Being over 20 years since the release of Doom, I guess it now qualifies as lo-tech, and so the subject of some attention here. I’ve never been much of a gamer – but Outrun, Doom and Lemmings are three titles I still enjoy today.

Having stumbled across Chocolate Doom recently, the problem is that on a nice clear LCD screen 320×200 looks rubbish, certainly more blocky that I remember it looking on my Ambra 386 back in the day. Then again our expectations were I guess lower.

Turns out there is though a solution – a filtering library by Blarrg developed for SNES games, which has various options to emulate how games looked through composite signals on a CRT. There are some example images on the slack.net site.

Adding CRT Filtering to Chocolate Doom

The results with Doom are, in my opinion, pretty good too (the difference is even more noticeable in-game, with moving images):

Native:Doom-title-no-filterFiltered:Doom-title-filteredNative:Doom-Start-Unfiltered

Filtered:Doom-Start-FilteredNative:Doom-Outside-UnfilteredFiltered:Doom-Outside-filteredWhilst I don’t claim to be a programmer, I’ve added the filtering code to chocolate doom and am making the entire code branch available for download right here. You’ll need to grab the Doom WAD file too (apt-get install doom-wad-shareware on Ubuntu).

To build the source (assuming it’s extracted to ~/chocolate-doom-filtered):

~$ cd ~/chocolate-doom-filtered
~/chocolate-doom-filtered$ ./autogen.sh
~/chocolate-doom-filtered$ make
~/chocolate-doom-filtered$ sudo make install

My coding is crude and so needs some specific settings in the config file (~/.chocolate-doom/chocolate-doom.cfg on Linux).
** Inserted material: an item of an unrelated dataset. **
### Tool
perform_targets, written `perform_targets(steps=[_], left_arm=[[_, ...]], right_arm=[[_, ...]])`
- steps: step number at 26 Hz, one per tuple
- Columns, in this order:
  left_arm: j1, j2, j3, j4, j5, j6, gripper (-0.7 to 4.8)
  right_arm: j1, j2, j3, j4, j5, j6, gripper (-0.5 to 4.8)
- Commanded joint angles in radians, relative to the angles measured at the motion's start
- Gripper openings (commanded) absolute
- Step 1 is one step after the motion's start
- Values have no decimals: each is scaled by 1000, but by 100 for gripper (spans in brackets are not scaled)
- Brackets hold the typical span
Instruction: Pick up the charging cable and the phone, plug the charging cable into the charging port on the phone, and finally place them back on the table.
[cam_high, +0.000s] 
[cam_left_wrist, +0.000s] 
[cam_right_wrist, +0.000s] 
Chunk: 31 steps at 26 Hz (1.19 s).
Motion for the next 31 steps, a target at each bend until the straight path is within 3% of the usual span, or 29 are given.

Make this file by running chocolate-doom-setup, then edit it with a text editor to set:

autoadjust_video_settings 0
fullscreen 1
aspect_ratio_correct 0
startup_delay 1000
screen_width 320
screen_height 200
screen_bpp 32

I’ve changed the video initialisation code to start in full-screen, trying 1280×1024, 1024×768, 800×600 and finally 640×480 via standard SDL (1.x) calls. The game code renders via the configuration file settings (320×200) since that matches the original and minimised the CPU load of the filtering.
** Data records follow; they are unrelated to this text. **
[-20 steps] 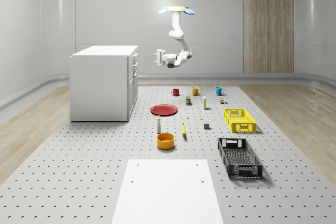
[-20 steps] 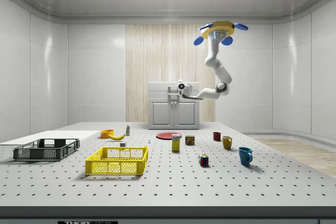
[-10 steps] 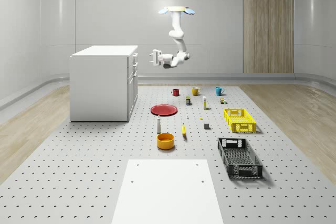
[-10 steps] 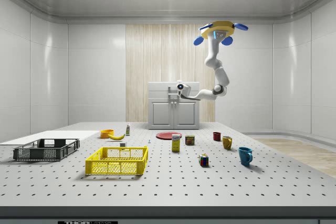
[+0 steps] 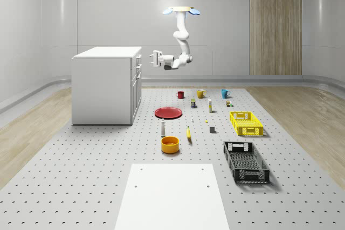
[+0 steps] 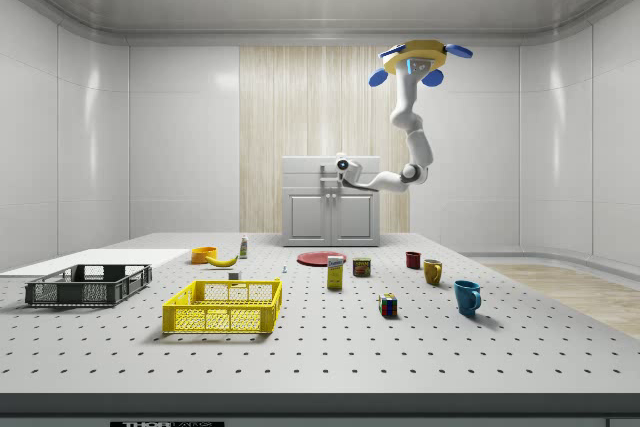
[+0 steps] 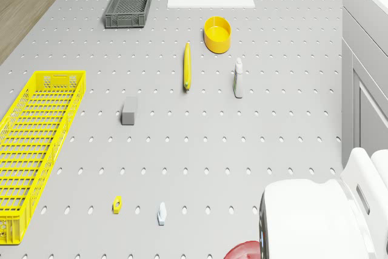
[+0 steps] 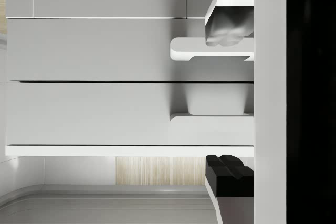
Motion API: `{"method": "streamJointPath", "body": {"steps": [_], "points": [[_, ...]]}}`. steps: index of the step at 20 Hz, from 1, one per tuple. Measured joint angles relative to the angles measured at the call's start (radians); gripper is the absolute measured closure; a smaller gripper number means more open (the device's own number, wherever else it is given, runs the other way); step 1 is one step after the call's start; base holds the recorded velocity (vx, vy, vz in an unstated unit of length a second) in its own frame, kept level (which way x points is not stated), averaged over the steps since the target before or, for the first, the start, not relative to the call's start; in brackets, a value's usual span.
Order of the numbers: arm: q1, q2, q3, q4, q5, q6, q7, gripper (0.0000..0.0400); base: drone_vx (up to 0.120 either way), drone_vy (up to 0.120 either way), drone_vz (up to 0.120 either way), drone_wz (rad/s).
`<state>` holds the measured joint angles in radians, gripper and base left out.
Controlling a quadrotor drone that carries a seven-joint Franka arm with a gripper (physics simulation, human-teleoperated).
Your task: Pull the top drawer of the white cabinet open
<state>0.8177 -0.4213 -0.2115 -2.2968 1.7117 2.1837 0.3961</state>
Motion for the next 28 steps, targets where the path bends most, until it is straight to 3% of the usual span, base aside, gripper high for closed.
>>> {"method": "streamJointPath", "body": {"steps": [11,18,28], "points": [[-0.069,0.055,0.063,-0.049,0.087,-0.043,-0.11,0.0095,0.0,0.0,0.0,0.0],[-0.099,0.105,0.127,-0.022,0.14,-0.034,-0.141,0.0095,0.0,0.0,0.0,0.0],[-0.147,0.145,0.203,0.01,0.179,-0.024,-0.154,0.0095,0.0,0.0,0.0,0.0]]}}
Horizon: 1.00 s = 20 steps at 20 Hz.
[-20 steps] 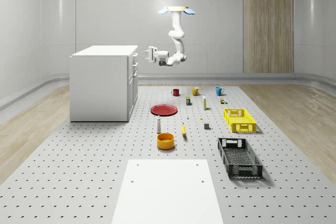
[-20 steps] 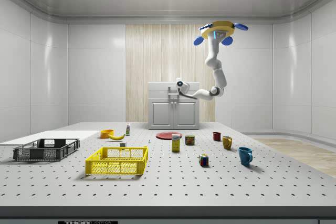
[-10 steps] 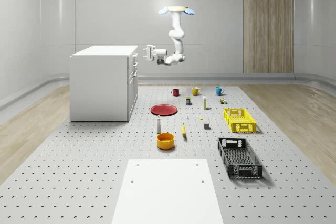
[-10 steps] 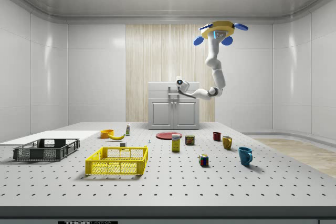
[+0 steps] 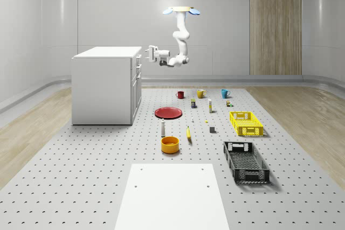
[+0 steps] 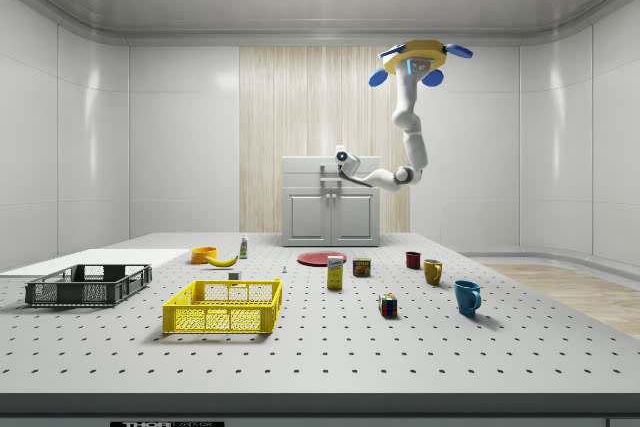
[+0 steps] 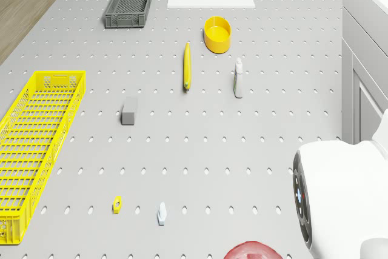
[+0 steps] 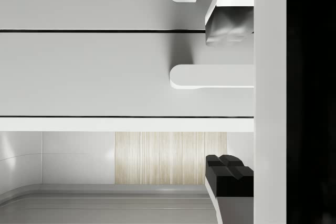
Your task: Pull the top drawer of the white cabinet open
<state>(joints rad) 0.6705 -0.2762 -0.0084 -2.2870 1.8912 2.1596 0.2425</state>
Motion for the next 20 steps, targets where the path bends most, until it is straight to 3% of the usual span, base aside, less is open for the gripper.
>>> {"method": "streamJointPath", "body": {"steps": [11,20], "points": [[-0.057,-0.004,0.059,0.025,-0.004,0.003,0.035,0.0095,0.0,0.0,0.0,0.0],[-0.089,0.021,0.113,0.059,0.014,0.021,0.039,0.0095,0.0,0.0,0.0,0.0]]}}
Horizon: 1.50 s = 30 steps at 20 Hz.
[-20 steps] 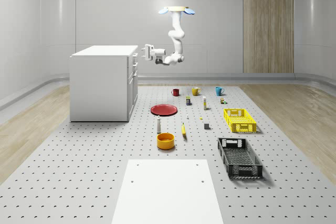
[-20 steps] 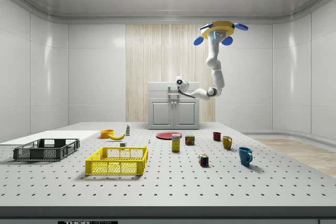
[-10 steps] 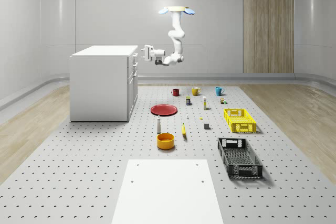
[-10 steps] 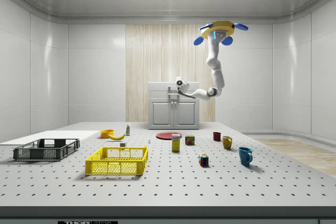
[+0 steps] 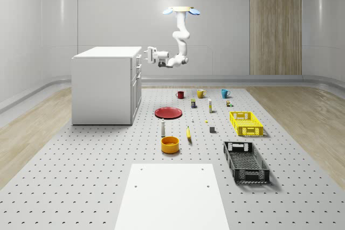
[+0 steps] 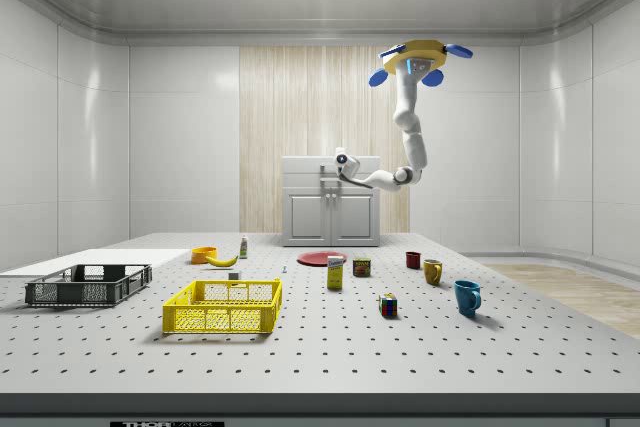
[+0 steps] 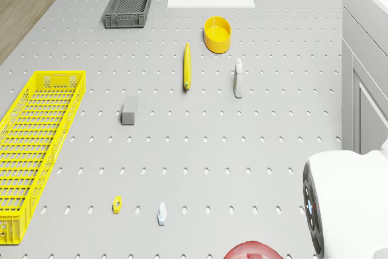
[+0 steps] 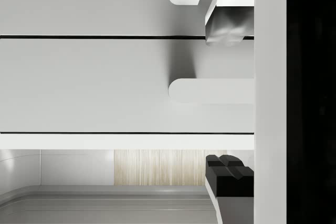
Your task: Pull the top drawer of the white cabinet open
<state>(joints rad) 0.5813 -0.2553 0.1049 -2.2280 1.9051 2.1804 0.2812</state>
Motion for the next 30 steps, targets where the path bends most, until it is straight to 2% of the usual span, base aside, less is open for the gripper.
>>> {"method": "streamJointPath", "body": {"steps": [9,24,30], "points": [[-0.025,0.032,0.051,0.036,0.019,0.02,-0.004,0.0095,0.0,0.0,0.0,0.0],[-0.102,0.16,0.072,0.171,-0.026,-0.01,0.016,0.0095,0.0,0.0,0.0,0.0],[-0.132,0.188,0.097,0.203,-0.027,0.0,0.017,0.0095,0.0,0.0,0.0,0.0]]}}
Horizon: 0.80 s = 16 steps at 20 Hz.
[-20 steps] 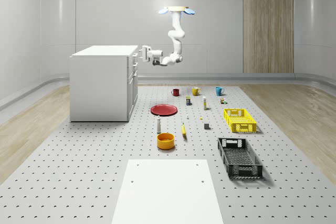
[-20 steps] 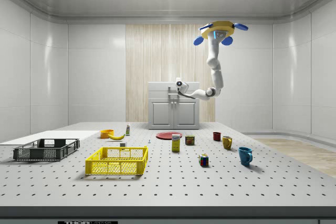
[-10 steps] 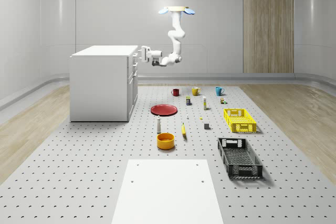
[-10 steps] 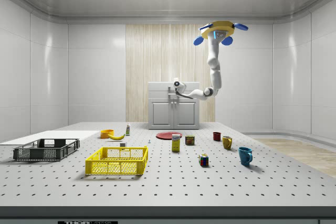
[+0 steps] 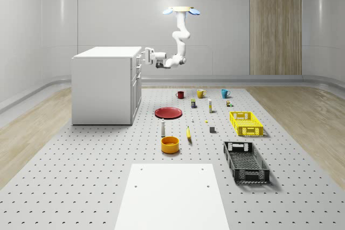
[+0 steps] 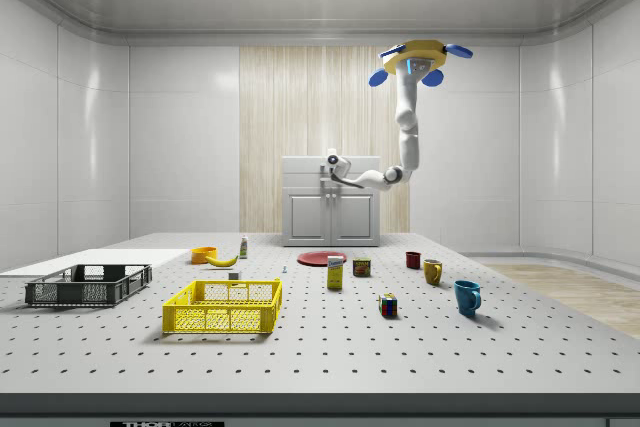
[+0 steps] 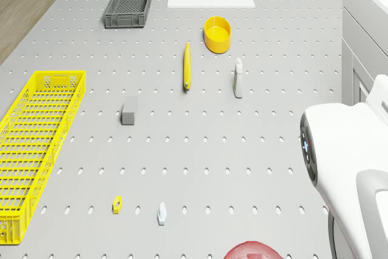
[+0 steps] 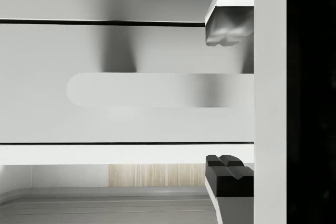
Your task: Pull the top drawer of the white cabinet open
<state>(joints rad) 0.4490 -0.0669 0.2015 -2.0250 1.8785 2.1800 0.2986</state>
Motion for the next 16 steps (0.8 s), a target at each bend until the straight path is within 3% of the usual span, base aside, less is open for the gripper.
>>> {"method": "streamJointPath", "body": {"steps": [16], "points": [[-0.012,0.059,0.047,0.07,0.01,0.052,-0.004,0.0095,0.0,0.0,0.0,0.0]]}}
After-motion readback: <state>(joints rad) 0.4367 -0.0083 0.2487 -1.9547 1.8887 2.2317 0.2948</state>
Once the game is running (chocolate-doom -iwad /usr/share/games/doom/doom1.wad on Ubuntu with the WAD files installed from doom-wad-shareware), a number of keys control the filtering:

  • f toggles the filter on-and-off
  • b reduces brightness, B to increase
  • c reduces contrast, C to increase
  • g reduces gamma, G to increase
  • h reduces hue, H to increase
  • i toggles interlacing effect
  • l reduces merging of frames (emulating CRT phosphor delay); L to increase
  • s reduces sharpness, S to increase
  • m cycles filter mode between composite, s-video, RGB and monochrome

It would be nice to use SDL 2 and hence offload the scaling to GPU via textures, however that’s beyond my skills. If you make any improvements to my code or port it to Android or IOS, please do post a comment and let me know!
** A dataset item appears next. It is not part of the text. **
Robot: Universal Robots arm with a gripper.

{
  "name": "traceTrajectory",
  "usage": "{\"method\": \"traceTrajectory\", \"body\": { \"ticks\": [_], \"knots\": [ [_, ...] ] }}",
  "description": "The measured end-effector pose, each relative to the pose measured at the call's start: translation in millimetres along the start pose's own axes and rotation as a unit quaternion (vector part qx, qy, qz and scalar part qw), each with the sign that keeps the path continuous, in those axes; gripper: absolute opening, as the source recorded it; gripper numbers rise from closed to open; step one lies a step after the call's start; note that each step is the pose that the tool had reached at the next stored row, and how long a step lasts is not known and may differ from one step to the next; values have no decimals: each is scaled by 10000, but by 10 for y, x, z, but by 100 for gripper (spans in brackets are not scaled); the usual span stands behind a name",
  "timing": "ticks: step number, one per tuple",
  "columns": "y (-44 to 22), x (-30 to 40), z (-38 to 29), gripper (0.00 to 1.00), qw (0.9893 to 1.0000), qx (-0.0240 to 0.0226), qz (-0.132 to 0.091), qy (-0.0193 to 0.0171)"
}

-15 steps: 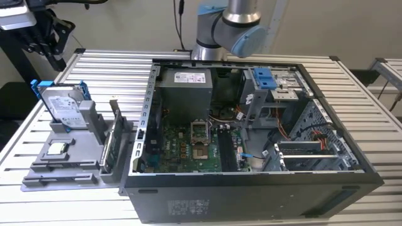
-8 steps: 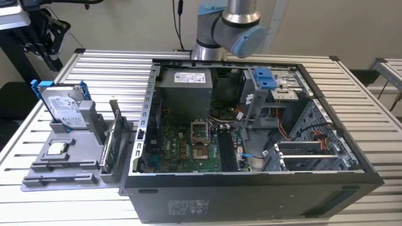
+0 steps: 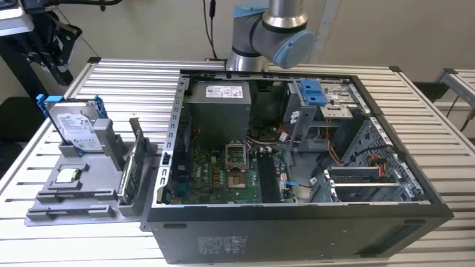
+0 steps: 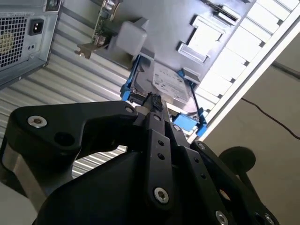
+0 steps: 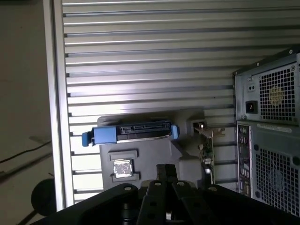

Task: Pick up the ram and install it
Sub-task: 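Reach for the ram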

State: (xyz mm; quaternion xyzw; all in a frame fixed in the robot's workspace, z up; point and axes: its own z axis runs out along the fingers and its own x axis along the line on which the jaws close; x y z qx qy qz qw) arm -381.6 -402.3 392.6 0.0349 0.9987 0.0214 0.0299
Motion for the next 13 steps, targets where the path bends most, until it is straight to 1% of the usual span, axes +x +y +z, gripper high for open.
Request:
{"method": "traceTrajectory", "body": {
  "ticks": [13],
  "knots": [
    [-87, 0, -4, 11, 10000, 0, 0, 0]
  ]
}}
Please note that the original game is Copyright © idSoftware, and Chocolate-Doom is distributed under GNU v2 License. Screenshots on this page are provided to show the technical impact of the filtering code as applied to the original Doom Shareware game.

2 Responses to CRT Filtering for Chocolate Doom

  1. Jim Leonard says:

    Nice integration! But you might want to have it default to RGB mode, since there were no composite or s-video artifacts on RGB monitors (and I see them in your screenshots).